I neuroscienziati hanno recentemente rilasciato alcune notizie emozionanti e significative che cambieranno il nostro modo di guardare il cervello umano.
Una nuova scoperta è stata fatta rivelando che il cervello umano possiede strutture e forme che a loro volta possono arrivare fino a undici dimensioni.


Gli scienziati dicono di aver trovato un mondo che non avrebbero mai immaginato. Attraverso l’uso di topologia algebrica, le strutture e gli spazi geometrici multidimensionali sono stati scoperti nelle reti neuronali del cervello umano.


I cervelli umani sono stimati a contenere una media di 86 miliardi di neuroni, ogni cellula ha diverse connessioni che si collegano e si espandono in ogni direzione, trasmettendo una rete cellulare incredibilmente ampia che ci permette di pensare e raggiungere la coscienza in modo incredibile. Quello che i neuroscienziati hanno scoperto è il primo design geometrico delle connessioni neurali e di come reagiscono a diversi stimoli.

Per dimostrare come tutte le cellule cerebrali umane si adattano al fine di svolgere compiti estremamente complessi, gli scienziati hanno utilizzato metodi di visualizzazione attraverso la creazione di modelli virtuali attraverso software di computer. Nel loro studio, gli scienziati rivelano come si formano le strutture allo stesso tempo in cui sono interlacciate in un’unità che crea una struttura geometrica precisa.

Sopra: una porzione del cervello con relativo ingrandimento delle cellule neuronali con la visione delle connesisoni sinaptiche. Questo campo neurocellulare è simile ad una porzione dell’UniversoFoto di: sotto


Un neuroscienziato che è direttore del progetto Blue Brain a Losanna, in Svizzera, è stato intervistato e ha dichiarato: “Abbiamo trovato un mondo che non avevamo mai immaginato prima. Abbiamo scoperto decine di milioni di questi oggetti anche in una piccola porzione del cervello, fino ad arrivare a sette dimensioni. Tuttavia, in alcune reti, abbiamo anche scoperto strutture con un massimo di 11 dimensioni “.

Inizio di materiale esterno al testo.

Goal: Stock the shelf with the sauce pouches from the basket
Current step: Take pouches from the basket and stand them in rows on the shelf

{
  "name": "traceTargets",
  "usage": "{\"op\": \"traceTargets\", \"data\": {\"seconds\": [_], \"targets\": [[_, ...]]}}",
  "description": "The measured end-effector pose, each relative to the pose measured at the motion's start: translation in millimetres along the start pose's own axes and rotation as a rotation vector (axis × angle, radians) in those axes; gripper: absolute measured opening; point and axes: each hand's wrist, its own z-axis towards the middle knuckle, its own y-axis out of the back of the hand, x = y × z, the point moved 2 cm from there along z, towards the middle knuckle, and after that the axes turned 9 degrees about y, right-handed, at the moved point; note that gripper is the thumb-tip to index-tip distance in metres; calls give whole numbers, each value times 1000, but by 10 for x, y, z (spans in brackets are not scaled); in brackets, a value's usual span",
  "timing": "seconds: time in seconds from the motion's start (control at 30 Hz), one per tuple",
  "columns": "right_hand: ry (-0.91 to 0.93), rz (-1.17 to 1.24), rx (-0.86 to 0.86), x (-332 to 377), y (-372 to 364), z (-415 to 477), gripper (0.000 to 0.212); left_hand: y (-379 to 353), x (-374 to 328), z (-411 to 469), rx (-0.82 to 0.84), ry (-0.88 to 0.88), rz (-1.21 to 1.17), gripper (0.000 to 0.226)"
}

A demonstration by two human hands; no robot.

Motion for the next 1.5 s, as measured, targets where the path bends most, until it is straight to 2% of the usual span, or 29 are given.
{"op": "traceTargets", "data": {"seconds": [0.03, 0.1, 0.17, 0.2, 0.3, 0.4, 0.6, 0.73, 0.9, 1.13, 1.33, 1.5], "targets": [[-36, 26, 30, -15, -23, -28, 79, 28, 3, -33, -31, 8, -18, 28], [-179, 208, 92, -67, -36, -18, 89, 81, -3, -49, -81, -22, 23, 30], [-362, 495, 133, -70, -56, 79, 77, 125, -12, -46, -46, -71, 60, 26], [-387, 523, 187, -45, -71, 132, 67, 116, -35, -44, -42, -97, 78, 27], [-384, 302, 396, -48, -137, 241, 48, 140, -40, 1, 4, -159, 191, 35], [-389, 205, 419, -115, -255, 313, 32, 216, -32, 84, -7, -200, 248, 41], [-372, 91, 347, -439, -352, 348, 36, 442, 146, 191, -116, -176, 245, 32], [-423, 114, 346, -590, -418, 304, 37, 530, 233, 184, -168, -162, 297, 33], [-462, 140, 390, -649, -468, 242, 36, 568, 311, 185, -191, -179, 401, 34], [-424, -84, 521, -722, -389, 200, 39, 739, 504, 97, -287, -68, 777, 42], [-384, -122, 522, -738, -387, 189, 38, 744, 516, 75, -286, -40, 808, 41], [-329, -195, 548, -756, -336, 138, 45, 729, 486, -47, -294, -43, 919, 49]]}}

Tutti i neuroni all’interno del nostro cervello sono abilitati ad interconnettersi con altri adiacenti in modo preciso, per formare poi un oggetto con connessioni intricate. Sorprendentemente, i neuroni più aderiscono insieme in gruppi o famiglie più dimensioni vengono incluse nell’oggetto. Gli esperti di neuroscienze hanno effettivamente eseguito un test su un vero e proprio tessuto cerebrale per rendere i risultati corretti.


Il cervello risponde ad un impulso costruendo poi in una modalità formidabile una torre di blocchi multidimensionali, a partire da barreFoto di: 1D

In un’intervista a WIRED, Ran Levi Aberdeen uno scienziato matematico dell’Università di Aberdeen ha affermato: “La presenza di cavità ad alta dimensione quando il cervello sta elaborando informazioni, indica che i neuroni della rete rispondono agli stimoli in maniera straordinariamente organizzata. È come se il cervello rispondesse ad un impulso costruendo poi in una modalità ‘smashing!!’ (formidabile) una torre di blocchi multidimensionali, a partire da barre (1D), piastre (2D), cubi (3D) e poi geometrie più complesse con 4D, 5D, ecc. La sequenza di attività in tutto il cervello assomiglia ad un castello multicolore di sabbia che ha la capacità di materializzare fuori dalla sabbia e poi disintegrarsi“.


Il professor Cees van Leeuwen, di KU Leuven, in Belgio, ha dichiarato in un’intervista a Wired: “Al di fuori della fisica, gli spazi ad alta dimensione sono comunemente usati per rappresentare complesse strutture di dati o condizioni di sistemi. Ad esempio, lo stato di un sistema dinamico nello spazio statale. Lo spazio è semplicemente la combinazione di tutti i gradi di libertà che il sistema ha e il suo stato rappresenta i valori che questi gradi di libertà stanno assumendo”. La prova di questa ricerca è stata pubblicata sulla rivista scientifica Frontiers in Computational Neuroscience.